VSR Seminar
1st talk: High Definition Simulation of Packed Bed Chromatography
Speaker: Dr. Eric von Lieres, IBG-1
Contents: Packed bed liquid chromatography is widely used in biotechnology for separating target molecules from specific impurities. The separation is facilitated by selective adsorption to functionalized particles in a column. Chromatography modeling is important for guiding experimental work through process design, optimization and uncertainty analysis. However, existing models assume homogeneity over column cross-sections and neglect particle size distributions. We utilize high definition/ high performance simulations for capturing the impact of these geometric features. Stationary velocity profiles in the interstitial column volume are described by incompressible Navier-Stokes equations. Transient concentration profiles of solute molecules are described by coupled advection-diffusion and diffusion-reaction equations in the interstitial volume and the porous particles, respectively. The model is simulated using the parallel multi-physics XNS solver, in collaboration with CATS at RWTH Aachen. XNS utilizes a stabilized space-time Galerkin finite element method. First simulations compare uniform and experimentally determined particle size distributions. These preliminary results already provide novel insights and promise high impact of further studies. However, several technical issues need to be addressed for accurately and efficiently solving realistically sized systems, as will be specified in the presentation.

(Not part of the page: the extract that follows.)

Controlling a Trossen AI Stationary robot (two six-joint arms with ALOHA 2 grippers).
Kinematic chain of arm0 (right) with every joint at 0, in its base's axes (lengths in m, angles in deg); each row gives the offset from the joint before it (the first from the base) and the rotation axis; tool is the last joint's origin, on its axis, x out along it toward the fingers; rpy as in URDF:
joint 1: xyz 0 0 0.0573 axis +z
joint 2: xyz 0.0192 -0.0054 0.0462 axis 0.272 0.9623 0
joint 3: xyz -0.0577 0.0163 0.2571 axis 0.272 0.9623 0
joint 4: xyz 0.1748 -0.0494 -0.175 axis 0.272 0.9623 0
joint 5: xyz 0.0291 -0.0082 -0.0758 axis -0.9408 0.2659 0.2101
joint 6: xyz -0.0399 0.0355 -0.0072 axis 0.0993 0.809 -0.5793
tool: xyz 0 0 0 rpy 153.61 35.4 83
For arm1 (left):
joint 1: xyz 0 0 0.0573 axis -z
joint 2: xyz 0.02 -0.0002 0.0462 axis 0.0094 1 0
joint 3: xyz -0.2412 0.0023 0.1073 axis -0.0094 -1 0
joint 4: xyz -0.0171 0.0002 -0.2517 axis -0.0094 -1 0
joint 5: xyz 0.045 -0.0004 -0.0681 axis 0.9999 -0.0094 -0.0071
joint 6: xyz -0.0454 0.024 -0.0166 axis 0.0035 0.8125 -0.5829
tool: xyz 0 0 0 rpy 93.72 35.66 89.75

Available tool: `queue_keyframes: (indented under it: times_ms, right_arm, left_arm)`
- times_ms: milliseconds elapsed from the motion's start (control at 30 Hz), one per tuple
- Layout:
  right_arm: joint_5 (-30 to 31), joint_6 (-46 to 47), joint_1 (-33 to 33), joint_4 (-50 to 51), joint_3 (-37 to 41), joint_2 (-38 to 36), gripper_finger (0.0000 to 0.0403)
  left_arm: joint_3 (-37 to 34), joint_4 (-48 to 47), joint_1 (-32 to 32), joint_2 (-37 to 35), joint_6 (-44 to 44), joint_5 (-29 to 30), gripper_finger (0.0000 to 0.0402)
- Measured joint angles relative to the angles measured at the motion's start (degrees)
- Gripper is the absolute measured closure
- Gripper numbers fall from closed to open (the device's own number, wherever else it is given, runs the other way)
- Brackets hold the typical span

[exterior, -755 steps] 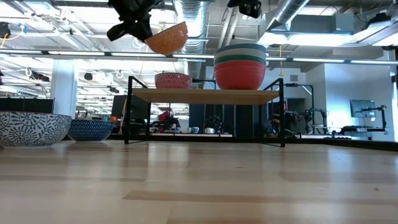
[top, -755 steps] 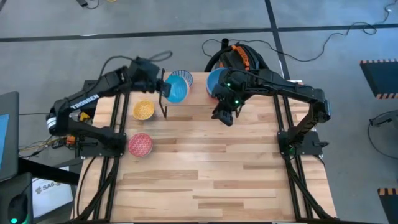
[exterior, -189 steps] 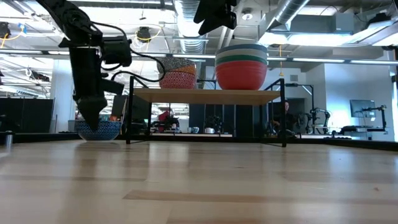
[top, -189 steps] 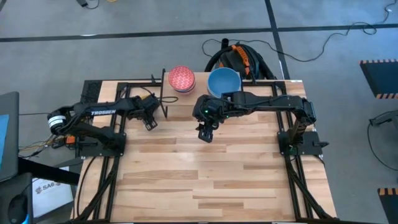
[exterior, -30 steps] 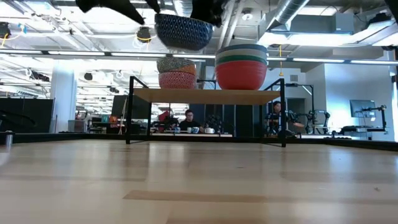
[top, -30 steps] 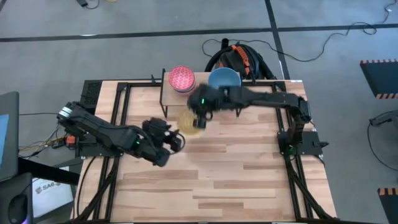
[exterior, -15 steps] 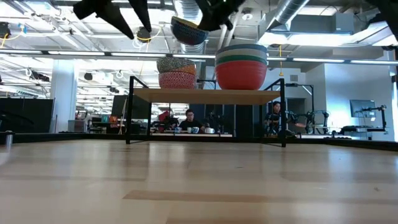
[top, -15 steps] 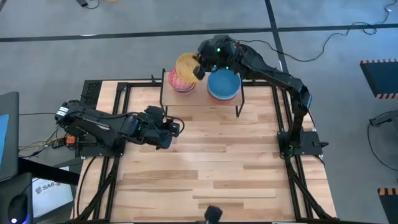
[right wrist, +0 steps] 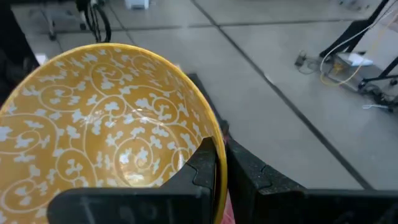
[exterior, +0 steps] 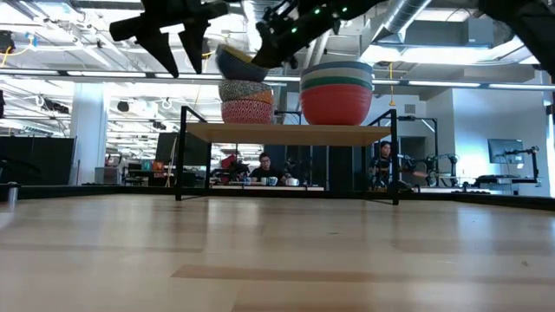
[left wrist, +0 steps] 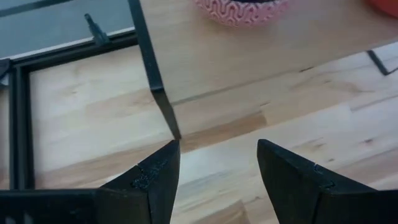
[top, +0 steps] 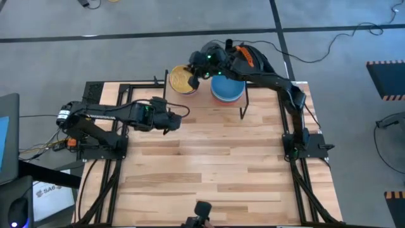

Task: Place and stack bowls onto a shelf
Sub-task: Stack the blue-yellow patterned bowl on top of the blue-red patterned bowl on the shelf

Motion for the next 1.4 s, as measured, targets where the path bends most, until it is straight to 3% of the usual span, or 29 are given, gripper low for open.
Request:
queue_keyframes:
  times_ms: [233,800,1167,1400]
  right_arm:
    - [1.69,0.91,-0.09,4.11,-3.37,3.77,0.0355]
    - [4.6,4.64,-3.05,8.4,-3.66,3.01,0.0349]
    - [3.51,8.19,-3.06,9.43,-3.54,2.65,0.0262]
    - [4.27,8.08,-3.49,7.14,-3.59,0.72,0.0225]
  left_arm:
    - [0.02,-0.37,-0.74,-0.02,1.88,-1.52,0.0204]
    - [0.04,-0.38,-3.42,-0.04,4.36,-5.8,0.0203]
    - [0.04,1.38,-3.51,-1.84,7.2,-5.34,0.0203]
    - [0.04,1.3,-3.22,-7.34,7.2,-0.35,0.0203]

2nd talk: Parameterizations of Spiking Neuronal Network Simulations for Coarse-Grain Simulation or Slow Time Evolution
Speaker: Dr. Alexander Peyser, JSC
Contents: The team "Multiscale Simulation and Architectures" in the SimLab Neuroscience is currently involved with computational neuroscience projects for the simulation and analysis of spiking neuronal networks at several space-and-time scales, from the morphologically detailed to coarse-grain full-brain simulation involving both short-term plasticity and long-term evolution of connectivity, in addition to the development of methods for high-throughput optimization and search in this context. Two computing time allocations are closely associated with these projects: Parameter fitting for The Virtual Brain using Bayesian Inference'' (TVB, CJJSC35, 2.5M Ch), and Adaptive parameterization of structural plasticity models in neural network simulations'' (SP, CJJSC34, 1.2M Ch).

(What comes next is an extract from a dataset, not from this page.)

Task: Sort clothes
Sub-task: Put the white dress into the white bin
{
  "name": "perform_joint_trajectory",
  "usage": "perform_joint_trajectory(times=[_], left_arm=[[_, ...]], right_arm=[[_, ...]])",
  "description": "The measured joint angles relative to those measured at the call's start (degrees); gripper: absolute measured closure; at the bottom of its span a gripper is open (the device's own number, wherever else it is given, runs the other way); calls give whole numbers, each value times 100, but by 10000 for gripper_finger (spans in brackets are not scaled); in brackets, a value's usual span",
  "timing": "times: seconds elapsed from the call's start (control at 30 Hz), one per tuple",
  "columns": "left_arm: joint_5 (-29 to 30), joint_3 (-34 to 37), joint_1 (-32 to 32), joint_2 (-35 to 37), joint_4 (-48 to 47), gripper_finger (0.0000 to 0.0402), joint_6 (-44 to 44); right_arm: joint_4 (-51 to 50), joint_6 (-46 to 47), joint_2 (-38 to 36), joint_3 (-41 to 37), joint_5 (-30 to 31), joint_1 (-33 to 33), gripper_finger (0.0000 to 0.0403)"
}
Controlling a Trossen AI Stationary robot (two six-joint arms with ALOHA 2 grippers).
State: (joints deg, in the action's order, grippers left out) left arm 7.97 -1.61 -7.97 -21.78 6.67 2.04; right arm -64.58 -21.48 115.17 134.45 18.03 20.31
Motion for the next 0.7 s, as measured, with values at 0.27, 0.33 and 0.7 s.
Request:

In the TVB project, we have been contributing to the development of an HPC version of the The Virtual Brain'' code and the application of Bayesian inference techniques to derive model parameters from large sets of empirical results.
The large ensembles involved are embarrassingly parallel, but the kernels themselves have been ported to take advantage of CUDA and many-core vectorization, while applying hyperparameter inference techniques to the ensembles. This project has also contributed to the Human Brain Project and The VirtualBrainCloud H2020 grants with core infrastructural components.
In the SP project, we have been extending work previously done on the slow evolution of structural plasticity for NEST simulations, accessing network behavior at new time scales, and contributing to testing of increasingly scalable implementations for HPC.
Learning-2-Learn techniques are used to optimize plasticity hyperparameters at scale using the JuPeX HPC framework developed in this context as a driver in the development of high-throughput optimization techniques. Specifically, we implement hyperparameter multiobjective optimization of the homeostatic rules of the structural plasticity algorithm for different sizes of spiking networks using fitness measures of firing rate, shape of the power spectrum and synchronization.